Problem to solve — All of the data needs to be printed again, exactly as written.

Records supplied —

::::

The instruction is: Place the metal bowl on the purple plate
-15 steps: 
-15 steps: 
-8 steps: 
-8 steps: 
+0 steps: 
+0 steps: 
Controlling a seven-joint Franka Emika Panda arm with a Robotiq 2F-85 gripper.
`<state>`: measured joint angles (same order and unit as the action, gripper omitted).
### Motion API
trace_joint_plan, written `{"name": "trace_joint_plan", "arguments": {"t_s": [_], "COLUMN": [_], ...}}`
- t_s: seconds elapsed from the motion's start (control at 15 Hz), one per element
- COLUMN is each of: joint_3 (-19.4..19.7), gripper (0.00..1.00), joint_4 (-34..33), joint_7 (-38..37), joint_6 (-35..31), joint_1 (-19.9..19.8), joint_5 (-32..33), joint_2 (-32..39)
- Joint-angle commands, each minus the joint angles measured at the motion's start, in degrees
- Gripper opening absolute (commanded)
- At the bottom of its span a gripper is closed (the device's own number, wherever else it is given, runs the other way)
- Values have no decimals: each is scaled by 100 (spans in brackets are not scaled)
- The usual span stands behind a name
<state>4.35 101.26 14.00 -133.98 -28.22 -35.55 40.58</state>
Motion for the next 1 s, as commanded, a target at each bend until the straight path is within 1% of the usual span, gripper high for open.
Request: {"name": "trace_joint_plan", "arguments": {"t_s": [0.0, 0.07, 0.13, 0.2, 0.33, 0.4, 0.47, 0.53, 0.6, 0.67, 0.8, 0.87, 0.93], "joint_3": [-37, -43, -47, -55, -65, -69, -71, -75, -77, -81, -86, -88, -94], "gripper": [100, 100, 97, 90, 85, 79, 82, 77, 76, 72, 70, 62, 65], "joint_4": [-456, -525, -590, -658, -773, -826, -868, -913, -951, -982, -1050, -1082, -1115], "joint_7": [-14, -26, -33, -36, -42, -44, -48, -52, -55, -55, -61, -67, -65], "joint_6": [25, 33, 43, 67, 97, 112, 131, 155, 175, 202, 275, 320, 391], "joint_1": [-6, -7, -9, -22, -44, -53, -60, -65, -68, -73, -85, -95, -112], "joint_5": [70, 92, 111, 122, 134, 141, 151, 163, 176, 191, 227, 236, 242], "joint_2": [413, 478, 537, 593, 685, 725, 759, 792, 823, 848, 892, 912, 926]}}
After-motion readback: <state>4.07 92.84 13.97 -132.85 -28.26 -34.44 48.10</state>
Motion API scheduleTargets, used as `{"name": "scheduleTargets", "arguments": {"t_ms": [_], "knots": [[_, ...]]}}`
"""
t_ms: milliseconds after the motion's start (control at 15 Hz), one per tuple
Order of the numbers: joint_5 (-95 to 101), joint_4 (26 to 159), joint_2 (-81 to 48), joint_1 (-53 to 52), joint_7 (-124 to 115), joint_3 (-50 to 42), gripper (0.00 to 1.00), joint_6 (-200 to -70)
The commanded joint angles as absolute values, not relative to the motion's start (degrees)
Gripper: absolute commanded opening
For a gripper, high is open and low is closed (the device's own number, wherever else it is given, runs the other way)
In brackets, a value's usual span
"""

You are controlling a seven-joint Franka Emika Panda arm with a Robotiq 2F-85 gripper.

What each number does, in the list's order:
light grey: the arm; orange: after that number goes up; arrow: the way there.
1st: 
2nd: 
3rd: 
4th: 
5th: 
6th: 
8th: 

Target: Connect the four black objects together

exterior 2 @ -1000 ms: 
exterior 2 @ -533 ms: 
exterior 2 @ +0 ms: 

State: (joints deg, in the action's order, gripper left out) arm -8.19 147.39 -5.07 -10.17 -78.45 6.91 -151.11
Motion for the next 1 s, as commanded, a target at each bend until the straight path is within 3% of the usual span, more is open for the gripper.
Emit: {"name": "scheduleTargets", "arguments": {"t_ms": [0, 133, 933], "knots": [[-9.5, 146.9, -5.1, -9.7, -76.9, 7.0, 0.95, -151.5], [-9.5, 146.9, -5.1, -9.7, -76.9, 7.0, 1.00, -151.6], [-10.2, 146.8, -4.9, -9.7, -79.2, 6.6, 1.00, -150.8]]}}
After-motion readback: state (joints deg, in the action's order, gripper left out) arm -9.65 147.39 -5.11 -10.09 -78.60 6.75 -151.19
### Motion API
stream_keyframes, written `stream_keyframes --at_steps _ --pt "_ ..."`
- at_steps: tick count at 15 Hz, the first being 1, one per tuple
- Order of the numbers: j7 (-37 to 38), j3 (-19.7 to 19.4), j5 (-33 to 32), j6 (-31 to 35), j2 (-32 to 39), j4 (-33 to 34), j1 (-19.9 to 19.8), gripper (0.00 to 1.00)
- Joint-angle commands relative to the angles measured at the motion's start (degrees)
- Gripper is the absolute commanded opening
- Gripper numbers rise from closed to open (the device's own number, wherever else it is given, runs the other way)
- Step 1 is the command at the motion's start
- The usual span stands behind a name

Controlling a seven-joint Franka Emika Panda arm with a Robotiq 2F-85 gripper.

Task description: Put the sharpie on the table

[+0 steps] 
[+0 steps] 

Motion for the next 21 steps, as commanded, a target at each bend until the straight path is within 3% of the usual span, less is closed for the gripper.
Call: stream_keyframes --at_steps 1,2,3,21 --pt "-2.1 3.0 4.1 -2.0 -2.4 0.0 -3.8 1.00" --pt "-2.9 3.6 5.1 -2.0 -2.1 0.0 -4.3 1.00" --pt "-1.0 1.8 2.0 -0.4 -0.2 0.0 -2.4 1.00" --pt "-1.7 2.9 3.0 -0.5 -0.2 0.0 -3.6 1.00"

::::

Response area —
The instruction is: Place the metal bowl on the purple plate
-15 steps: 
-15 steps: 
-8 steps: 
-8 steps: 
+0 steps: 
+0 steps: 
Controlling a seven-joint Franka Emika Panda arm with a Robotiq 2F-85 gripper.
`<state>`: measured joint angles (same order and unit as the action, gripper omitted).
### Motion API
trace_joint_plan, written `{"name": "trace_joint_plan", "arguments": {"t_s": [_], "COLUMN": [_], ...}}`
- t_s: seconds elapsed from the motion's start (control at 15 Hz), one per element
- COLUMN is each of: joint_3 (-19.4..19.7), gripper (0.00..1.00), joint_4 (-34..33), joint_7 (-38..37), joint_6 (-35..31), joint_1 (-19.9..19.8), joint_5 (-32..33), joint_2 (-32..39)
- Joint-angle commands, each minus the joint angles measured at the motion's start, in degrees
- Gripper opening absolute (commanded)
- At the bottom of its span a gripper is closed (the device's own number, wherever else it is given, runs the other way)
- Values have no decimals: each is scaled by 100 (spans in brackets are not scaled)
- The usual span stands behind a name
<state>4.35 101.26 14.00 -133.98 -28.22 -35.55 40.58</state>
Motion for the next 1 s, as commanded, a target at each bend until the straight path is within 1% of the usual span, gripper high for open.
Request: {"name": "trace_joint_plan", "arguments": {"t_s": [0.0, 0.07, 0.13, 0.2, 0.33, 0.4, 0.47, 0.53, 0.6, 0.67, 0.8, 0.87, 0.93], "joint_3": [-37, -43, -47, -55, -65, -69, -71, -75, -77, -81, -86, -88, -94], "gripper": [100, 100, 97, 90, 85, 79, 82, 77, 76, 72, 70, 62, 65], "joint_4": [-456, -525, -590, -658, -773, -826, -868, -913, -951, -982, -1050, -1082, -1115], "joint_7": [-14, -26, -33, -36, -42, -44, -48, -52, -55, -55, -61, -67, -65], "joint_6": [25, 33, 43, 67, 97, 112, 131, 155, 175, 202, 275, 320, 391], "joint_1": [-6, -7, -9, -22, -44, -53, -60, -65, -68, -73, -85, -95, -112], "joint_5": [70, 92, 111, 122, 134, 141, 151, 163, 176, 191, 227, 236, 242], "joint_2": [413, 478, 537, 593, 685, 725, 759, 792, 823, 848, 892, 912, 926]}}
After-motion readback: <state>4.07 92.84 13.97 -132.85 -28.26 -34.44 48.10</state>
Motion API scheduleTargets, used as `{"name": "scheduleTargets", "arguments": {"t_ms": [_], "knots": [[_, ...]]}}`
"""
t_ms: milliseconds after the motion's start (control at 15 Hz), one per tuple
Order of the numbers: joint_5 (-95 to 101), joint_4 (26 to 159), joint_2 (-81 to 48), joint_1 (-53 to 52), joint_7 (-124 to 115), joint_3 (-50 to 42), gripper (0.00 to 1.00), joint_6 (-200 to -70)
The commanded joint angles as absolute values, not relative to the motion's start (degrees)
Gripper: absolute commanded opening
For a gripper, high is open and low is closed (the device's own number, wherever else it is given, runs the other way)
In brackets, a value's usual span
"""

You are controlling a seven-joint Franka Emika Panda arm with a Robotiq 2F-85 gripper.

What each number does, in the list's order:
light grey: the arm; orange: after that number goes up; arrow: the way there.
1st: 
2nd: 
3rd: 
4th: 
5th: 
6th: 
8th: 

Target: Connect the four black objects together

exterior 2 @ -1000 ms: 
exterior 2 @ -533 ms: 
exterior 2 @ +0 ms: 

State: (joints deg, in the action's order, gripper left out) arm -8.19 147.39 -5.07 -10.17 -78.45 6.91 -151.11
Motion for the next 1 s, as commanded, a target at each bend until the straight path is within 3% of the usual span, more is open for the gripper.
Emit: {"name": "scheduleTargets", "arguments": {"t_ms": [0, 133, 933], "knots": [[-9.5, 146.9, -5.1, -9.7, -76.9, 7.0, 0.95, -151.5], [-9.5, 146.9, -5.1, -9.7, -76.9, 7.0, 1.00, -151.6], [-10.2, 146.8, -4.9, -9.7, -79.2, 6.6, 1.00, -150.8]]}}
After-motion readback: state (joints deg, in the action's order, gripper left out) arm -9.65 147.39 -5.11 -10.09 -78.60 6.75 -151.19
### Motion API
stream_keyframes, written `stream_keyframes --at_steps _ --pt "_ ..."`
- at_steps: tick count at 15 Hz, the first being 1, one per tuple
- Order of the numbers: j7 (-37 to 38), j3 (-19.7 to 19.4), j5 (-33 to 32), j6 (-31 to 35), j2 (-32 to 39), j4 (-33 to 34), j1 (-19.9 to 19.8), gripper (0.00 to 1.00)
- Joint-angle commands relative to the angles measured at the motion's start (degrees)
- Gripper is the absolute commanded opening
- Gripper numbers rise from closed to open (the device's own number, wherever else it is given, runs the other way)
- Step 1 is the command at the motion's start
- The usual span stands behind a name

Controlling a seven-joint Franka Emika Panda arm with a Robotiq 2F-85 gripper.

Task description: Put the sharpie on the table

[+0 steps] 
[+0 steps] 

Motion for the next 21 steps, as commanded, a target at each bend until the straight path is within 3% of the usual span, less is closed for the gripper.
Call: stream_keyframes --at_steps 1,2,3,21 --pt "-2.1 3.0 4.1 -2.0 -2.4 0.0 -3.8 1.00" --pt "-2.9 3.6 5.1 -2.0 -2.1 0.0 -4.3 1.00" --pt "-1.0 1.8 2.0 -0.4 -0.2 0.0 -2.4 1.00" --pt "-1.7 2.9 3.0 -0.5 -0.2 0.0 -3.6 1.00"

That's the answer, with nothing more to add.